> _YOUR GOAL_: Please give back, exactly as written, only the line containing "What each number" and every line after it until the data below ends.
──────── STORED DATA ────────
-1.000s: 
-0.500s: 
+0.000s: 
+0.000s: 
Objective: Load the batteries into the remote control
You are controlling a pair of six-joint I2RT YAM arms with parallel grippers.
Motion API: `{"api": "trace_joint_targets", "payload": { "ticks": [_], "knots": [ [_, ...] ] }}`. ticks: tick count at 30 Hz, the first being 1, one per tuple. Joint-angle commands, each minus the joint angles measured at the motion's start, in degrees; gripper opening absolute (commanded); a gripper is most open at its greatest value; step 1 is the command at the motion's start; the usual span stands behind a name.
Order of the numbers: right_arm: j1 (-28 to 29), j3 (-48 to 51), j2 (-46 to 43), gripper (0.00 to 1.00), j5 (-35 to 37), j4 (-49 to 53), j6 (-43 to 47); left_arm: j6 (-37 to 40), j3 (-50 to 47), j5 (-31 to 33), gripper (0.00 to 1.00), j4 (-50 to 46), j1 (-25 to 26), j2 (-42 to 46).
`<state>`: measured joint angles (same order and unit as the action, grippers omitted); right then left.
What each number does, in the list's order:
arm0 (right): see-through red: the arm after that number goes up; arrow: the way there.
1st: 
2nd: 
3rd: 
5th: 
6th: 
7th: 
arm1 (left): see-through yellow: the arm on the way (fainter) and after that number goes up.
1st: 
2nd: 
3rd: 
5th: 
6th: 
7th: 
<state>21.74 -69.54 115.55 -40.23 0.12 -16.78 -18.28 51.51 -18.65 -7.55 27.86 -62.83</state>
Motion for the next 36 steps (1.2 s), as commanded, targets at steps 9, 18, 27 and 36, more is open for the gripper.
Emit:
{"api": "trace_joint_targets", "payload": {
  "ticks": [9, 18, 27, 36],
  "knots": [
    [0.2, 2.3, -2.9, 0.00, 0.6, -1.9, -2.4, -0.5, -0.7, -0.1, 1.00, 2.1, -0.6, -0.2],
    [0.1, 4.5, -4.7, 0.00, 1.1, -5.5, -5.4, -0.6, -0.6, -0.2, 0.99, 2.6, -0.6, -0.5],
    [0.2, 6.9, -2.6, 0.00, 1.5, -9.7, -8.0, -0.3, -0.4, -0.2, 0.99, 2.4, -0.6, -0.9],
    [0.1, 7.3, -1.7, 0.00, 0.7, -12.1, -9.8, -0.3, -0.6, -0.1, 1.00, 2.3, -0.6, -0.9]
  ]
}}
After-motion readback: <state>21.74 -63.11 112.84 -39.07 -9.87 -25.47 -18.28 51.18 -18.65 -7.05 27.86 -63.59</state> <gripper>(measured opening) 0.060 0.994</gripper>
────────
> _RESPONSE_:
What each number does, in the list's order:
arm0 (right): see-through red: the arm after that number goes up; arrow: the way there.
1st: 
2nd: 
3rd: 
5th: 
6th: 
7th: 
arm1 (left): see-through yellow: the arm on the way (fainter) and after that number goes up.
1st: 
2nd: 
3rd: 
5th: 
6th: 
7th: 
<state>21.74 -69.54 115.55 -40.23 0.12 -16.78 -18.28 51.51 -18.65 -7.55 27.86 -62.83</state>
Motion for the next 36 steps (1.2 s), as commanded, targets at steps 9, 18, 27 and 36, more is open for the gripper.
Emit:
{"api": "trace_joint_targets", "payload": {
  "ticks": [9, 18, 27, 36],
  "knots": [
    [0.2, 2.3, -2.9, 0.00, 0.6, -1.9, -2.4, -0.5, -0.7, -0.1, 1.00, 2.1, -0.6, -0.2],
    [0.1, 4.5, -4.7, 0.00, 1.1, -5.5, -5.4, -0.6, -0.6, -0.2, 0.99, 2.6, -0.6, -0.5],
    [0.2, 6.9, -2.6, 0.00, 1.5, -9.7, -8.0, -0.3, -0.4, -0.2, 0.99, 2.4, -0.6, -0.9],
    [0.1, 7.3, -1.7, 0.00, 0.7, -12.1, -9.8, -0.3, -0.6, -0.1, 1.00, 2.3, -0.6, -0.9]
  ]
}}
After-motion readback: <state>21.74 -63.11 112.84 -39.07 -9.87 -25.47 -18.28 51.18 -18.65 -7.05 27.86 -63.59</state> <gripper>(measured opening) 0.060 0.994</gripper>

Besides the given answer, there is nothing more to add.